Required action: Look below for the line that contains "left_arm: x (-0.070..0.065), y", then copy it and each following line exactly, through and including the line that contains "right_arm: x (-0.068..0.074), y".
········
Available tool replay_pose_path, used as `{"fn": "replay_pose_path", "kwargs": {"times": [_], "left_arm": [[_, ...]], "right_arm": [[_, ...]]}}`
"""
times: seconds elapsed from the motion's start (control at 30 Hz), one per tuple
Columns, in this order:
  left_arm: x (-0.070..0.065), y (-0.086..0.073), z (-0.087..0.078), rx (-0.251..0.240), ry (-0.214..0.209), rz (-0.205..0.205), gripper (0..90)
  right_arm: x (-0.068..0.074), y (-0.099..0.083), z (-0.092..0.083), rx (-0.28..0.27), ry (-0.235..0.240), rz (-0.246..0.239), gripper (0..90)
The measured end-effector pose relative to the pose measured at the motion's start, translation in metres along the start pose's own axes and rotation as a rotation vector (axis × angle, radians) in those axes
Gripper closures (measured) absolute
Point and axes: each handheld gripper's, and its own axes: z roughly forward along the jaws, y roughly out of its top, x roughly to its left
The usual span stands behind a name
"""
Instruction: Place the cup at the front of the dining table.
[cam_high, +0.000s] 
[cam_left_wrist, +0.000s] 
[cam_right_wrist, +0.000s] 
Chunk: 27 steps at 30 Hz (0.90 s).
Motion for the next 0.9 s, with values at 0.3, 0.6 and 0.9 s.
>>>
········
Exercise response:
  left_arm: x (-0.070..0.065), y (-0.086..0.073), z (-0.087..0.078), rx (-0.251..0.240), ry (-0.214..0.209), rz (-0.205..0.205), gripper (0..90)
  right_arm: x (-0.068..0.074), y (-0.099..0.083), z (-0.092..0.083), rx (-0.28..0.27), ry (-0.235..0.240), rz (-0.246..0.239), gripper (0..90)

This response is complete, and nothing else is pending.